These are the key concepts you need to understand to accurately answer the question.

Vector Cross Product
The vector cross product is a crucial operation when calculating torque. It's mainly used to find a vector that is orthogonal to two given vectors. In mathematical terms, for two vectors \( \overrightarrow{A} \) and \( \overrightarrow{B} \), the cross product \( \overrightarrow{A} \times \overrightarrow{B} \) results in a vector that is perpendicular to the plane formed by \( \overrightarrow{A} \) and \( \overrightarrow{B} \).

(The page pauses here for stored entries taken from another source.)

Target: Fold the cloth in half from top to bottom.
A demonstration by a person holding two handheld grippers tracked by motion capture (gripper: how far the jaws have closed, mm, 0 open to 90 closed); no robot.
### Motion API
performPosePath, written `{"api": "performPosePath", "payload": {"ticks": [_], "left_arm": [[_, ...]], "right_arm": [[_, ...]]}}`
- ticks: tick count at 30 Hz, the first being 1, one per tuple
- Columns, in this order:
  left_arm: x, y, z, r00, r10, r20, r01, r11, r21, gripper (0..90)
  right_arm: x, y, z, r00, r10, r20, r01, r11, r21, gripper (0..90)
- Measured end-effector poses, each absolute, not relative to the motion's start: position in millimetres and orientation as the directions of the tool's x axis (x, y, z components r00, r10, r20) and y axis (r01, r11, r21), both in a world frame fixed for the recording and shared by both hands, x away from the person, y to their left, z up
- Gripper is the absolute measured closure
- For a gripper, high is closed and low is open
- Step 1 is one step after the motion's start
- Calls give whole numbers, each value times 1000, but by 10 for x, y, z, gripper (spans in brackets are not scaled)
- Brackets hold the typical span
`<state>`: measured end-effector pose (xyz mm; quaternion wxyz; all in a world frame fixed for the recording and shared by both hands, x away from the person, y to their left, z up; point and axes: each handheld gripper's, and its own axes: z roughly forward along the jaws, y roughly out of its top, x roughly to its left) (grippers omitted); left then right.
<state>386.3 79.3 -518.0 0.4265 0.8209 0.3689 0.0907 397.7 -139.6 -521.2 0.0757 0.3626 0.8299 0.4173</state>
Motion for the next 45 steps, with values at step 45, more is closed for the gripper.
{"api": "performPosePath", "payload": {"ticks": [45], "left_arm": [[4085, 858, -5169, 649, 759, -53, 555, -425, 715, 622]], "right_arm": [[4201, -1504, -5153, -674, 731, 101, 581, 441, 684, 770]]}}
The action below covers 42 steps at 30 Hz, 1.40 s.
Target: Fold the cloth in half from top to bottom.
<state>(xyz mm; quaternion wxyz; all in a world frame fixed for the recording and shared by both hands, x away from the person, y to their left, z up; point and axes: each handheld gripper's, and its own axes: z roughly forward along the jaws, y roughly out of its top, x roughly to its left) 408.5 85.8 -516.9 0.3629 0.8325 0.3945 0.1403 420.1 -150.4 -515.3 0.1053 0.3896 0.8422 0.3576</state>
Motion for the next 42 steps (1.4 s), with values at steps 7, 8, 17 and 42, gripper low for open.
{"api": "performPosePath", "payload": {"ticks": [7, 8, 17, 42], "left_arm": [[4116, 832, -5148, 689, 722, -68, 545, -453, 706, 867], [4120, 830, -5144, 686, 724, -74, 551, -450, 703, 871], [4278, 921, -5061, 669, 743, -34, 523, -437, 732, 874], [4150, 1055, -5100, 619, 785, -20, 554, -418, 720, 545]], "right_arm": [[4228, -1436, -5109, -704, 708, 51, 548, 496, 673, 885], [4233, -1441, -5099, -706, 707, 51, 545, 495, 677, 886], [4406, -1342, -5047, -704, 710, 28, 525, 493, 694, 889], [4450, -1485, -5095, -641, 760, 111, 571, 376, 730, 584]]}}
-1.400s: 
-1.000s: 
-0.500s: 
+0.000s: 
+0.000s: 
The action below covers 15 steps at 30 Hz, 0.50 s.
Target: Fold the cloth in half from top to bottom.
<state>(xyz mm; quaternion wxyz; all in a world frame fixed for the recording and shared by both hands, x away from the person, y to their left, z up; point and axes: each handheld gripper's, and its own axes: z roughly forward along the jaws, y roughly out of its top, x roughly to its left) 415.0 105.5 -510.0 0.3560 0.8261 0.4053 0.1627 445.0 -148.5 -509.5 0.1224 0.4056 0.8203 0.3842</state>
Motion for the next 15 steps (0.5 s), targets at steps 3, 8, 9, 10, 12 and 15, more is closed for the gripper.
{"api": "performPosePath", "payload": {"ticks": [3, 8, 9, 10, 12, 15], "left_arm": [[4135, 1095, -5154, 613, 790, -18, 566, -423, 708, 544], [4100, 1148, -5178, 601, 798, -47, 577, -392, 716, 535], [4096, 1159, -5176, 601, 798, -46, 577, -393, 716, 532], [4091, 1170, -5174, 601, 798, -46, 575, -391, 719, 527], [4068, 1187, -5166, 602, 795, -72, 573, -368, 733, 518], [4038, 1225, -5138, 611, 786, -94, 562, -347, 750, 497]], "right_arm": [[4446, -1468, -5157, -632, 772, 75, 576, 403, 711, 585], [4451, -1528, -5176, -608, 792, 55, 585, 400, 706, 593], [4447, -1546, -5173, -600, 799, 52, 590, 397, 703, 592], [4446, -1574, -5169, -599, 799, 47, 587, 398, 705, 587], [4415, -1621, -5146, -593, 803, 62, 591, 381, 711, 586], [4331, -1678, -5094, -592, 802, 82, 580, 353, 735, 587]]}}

In terms of physical interpretation, the cross product is vital for determining rotational forces, like torque, in physics. Torque, essentially the rotational equivalent of linear force, can be found by applying the cross product equation \( \overrightarrow{\tau} = \overrightarrow{r} \times \overrightarrow{F} \), where \( \overrightarrow{r} \) is the position vector and \( \overrightarrow{F} \) is the force vector.

The magnitude of the cross product depends on the sine of the angle between the two vectors and the magnitudes of the vectors themselves. This means the cross product is directly influenced by both the size and angle of interaction between the two vectors, making it foundational in torque calculations.
Right-Hand Rule
The right-hand rule is a simple way to determine the direction of the resultant vector in a cross product situation. It's particularly useful for finding the direction of torque, which is a pseudo-vector. For torque, specifically, you apply the rule to the position vector \( \overrightarrow{r} \) and the force vector \( \overrightarrow{F} \).

Here's how it works: point your fingers along the direction of \( \overrightarrow{r} \), and then curl them towards \( \overrightarrow{F} \). Your thumb will naturally point in the direction of the torque vector \( \overrightarrow{\tau} \).

This rule promotes a three-dimensional understanding, since torque often acts along the \( \hat{k} \) axis when \( \overrightarrow{r} \) and \( \overrightarrow{F} \) lie in the \( x-y \) plane. It's key to check the orientation of the angles and the axis for precision when predicting torque directions.
Force Vector
A force vector represents the magnitude and direction of force acting at a point. It's defined in a certain dimension, typically using the standard unit vectors \( \hat{\imath} \), \( \hat{\jmath} \), and \( \hat{k} \) in three-dimensional space. In this exercise, the force vector \( \overrightarrow{F} = (-5.00 \ N)\hat{\imath} + (4.00 \ N)\hat{\jmath} \) lies in the \( x-y \) plane.

This vector notation helps in breaking down the force into its components along each axis, which is essential for understanding its complete orientation and influence on an object. The negative \( \hat{\imath} \) component indicates force acting in the negative \( x \)-direction, while the positive \( \hat{\jmath} \) component means the force acts in the positive \( y \)-direction.

Knowing how to dissect these vectors is fundamental in physical calculations, as it helps in understanding how forces can generate movement or rotation.
Position Vector
The position vector, \( \overrightarrow{r} \), describes a point in space relative to the origin. It provides crucial information needed to calculate torque or understand an object's spatial orientation.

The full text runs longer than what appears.